◆ **Requirement**:
Beginning at the line that contains "Consider the camera" and finishing at the line that contains "Return the outline of the **right", output the data below exactly. Include both end lines and no pictures.

══ Dataset

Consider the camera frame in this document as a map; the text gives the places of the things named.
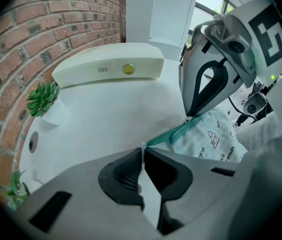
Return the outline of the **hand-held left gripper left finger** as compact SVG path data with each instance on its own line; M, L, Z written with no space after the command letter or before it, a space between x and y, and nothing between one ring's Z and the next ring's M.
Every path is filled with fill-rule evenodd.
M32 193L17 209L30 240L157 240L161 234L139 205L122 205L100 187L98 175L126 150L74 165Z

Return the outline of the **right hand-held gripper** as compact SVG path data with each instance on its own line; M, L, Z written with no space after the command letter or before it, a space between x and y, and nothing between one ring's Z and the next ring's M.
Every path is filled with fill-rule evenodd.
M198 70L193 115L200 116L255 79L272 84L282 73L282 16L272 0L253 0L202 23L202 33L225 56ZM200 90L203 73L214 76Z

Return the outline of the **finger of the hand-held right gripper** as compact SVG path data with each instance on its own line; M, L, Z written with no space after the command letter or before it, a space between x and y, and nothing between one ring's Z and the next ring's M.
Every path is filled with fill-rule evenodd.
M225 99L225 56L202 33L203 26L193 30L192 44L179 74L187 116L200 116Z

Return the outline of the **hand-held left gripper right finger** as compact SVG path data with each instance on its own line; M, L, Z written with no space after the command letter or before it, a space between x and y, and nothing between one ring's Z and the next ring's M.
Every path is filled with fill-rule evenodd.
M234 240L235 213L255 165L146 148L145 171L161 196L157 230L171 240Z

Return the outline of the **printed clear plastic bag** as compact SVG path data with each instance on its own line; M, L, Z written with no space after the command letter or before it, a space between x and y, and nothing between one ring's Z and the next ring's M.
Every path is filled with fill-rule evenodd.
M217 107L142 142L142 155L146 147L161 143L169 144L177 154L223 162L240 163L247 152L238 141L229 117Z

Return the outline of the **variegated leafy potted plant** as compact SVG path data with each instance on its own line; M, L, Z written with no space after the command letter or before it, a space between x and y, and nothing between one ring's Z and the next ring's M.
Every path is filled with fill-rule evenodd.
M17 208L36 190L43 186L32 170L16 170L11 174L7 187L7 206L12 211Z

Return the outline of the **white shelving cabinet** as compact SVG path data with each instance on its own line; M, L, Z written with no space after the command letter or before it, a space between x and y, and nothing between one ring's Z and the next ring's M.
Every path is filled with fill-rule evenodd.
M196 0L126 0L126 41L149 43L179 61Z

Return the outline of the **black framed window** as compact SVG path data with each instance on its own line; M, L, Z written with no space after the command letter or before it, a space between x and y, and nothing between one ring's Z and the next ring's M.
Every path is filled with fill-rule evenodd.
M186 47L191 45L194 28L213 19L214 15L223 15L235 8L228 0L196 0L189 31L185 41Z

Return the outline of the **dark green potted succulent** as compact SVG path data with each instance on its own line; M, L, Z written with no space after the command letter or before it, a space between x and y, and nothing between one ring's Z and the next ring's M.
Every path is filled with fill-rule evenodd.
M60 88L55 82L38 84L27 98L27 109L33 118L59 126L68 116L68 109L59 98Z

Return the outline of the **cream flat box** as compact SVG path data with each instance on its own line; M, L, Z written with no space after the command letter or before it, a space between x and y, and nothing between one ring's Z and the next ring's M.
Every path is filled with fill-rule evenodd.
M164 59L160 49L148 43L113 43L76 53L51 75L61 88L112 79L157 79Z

════
══ Dataset

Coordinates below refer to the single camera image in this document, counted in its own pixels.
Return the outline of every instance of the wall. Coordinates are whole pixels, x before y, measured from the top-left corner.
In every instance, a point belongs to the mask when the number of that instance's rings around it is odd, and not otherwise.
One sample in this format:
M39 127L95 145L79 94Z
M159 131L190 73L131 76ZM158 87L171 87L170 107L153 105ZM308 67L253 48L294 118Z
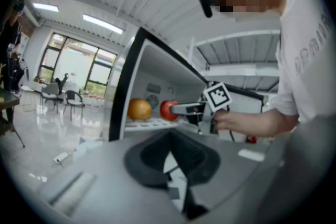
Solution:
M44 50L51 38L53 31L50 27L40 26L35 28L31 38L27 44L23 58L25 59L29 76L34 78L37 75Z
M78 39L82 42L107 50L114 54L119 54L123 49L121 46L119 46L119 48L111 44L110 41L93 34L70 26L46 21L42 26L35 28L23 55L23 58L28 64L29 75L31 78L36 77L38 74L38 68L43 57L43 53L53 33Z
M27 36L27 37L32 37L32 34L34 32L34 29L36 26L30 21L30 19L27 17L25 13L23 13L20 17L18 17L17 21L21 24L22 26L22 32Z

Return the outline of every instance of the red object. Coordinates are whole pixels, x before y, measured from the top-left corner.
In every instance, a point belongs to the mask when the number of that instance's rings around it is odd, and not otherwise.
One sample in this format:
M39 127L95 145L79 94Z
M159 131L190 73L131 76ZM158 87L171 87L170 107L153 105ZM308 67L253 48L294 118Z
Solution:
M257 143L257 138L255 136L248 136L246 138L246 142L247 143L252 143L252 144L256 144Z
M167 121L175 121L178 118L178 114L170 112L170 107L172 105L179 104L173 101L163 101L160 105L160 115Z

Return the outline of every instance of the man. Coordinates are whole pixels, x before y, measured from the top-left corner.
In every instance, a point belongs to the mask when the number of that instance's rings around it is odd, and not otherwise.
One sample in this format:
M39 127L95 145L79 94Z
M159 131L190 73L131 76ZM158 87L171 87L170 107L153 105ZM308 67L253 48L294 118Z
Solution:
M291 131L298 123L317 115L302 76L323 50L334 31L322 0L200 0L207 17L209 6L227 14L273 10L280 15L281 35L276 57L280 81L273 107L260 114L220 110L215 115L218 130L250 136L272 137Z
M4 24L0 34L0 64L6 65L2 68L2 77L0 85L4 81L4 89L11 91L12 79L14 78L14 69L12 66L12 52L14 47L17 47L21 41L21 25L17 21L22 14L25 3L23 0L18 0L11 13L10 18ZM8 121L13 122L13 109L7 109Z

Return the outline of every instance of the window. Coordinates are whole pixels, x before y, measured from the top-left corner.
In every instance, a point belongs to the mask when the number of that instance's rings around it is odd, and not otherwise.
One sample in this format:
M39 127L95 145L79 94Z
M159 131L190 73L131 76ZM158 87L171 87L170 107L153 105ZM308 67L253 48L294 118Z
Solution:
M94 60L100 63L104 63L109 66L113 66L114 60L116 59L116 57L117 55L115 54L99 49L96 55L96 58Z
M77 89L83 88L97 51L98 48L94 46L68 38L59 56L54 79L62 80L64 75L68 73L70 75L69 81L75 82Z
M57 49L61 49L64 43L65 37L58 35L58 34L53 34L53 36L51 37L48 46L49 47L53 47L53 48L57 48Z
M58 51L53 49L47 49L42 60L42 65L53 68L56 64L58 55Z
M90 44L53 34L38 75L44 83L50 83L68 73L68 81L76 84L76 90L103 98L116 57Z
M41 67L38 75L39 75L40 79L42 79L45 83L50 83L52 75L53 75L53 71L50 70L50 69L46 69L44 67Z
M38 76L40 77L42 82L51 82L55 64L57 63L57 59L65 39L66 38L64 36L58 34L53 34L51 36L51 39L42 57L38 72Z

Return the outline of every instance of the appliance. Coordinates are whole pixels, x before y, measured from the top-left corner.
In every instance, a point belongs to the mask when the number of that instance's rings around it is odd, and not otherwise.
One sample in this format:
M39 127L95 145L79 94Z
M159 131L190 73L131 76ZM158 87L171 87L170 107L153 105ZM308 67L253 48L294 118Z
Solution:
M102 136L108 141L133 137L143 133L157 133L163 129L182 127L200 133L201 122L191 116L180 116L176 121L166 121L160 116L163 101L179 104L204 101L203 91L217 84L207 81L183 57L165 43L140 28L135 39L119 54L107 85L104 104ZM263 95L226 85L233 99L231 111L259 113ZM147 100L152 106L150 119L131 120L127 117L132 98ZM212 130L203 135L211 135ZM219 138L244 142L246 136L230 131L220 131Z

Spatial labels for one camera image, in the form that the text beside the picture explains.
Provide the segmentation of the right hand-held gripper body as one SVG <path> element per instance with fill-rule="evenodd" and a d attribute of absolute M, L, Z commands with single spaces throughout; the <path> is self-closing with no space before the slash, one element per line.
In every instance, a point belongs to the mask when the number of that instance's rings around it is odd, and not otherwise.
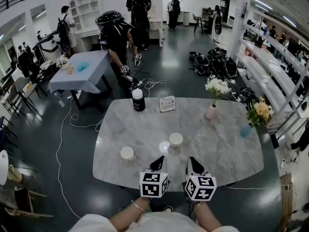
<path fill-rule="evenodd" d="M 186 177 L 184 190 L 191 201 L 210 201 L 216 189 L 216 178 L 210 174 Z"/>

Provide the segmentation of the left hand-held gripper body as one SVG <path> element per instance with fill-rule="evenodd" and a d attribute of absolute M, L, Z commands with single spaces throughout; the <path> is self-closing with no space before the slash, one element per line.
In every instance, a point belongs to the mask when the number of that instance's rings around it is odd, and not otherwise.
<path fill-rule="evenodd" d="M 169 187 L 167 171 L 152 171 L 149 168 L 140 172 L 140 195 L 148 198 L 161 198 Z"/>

════

◆ **Finished exercise**:
Consider the camera frame in this document as a map; the text gives the places of the things named.
Return the outline of the **hand-held left gripper left finger** as compact SVG path data with each instance on its own line; M, L, Z written with no space after the command letter or before it, a space between x and y, and nothing between one ring's Z and the next ring's M.
Every path is filled with fill-rule evenodd.
M32 193L17 209L30 240L157 240L161 234L139 205L122 205L100 187L98 175L126 150L74 165Z

Return the outline of the **right hand-held gripper** as compact SVG path data with each instance on its own line; M, L, Z written with no space after the command letter or before it, a space between x and y, and nothing between one ring's Z and the next ring's M.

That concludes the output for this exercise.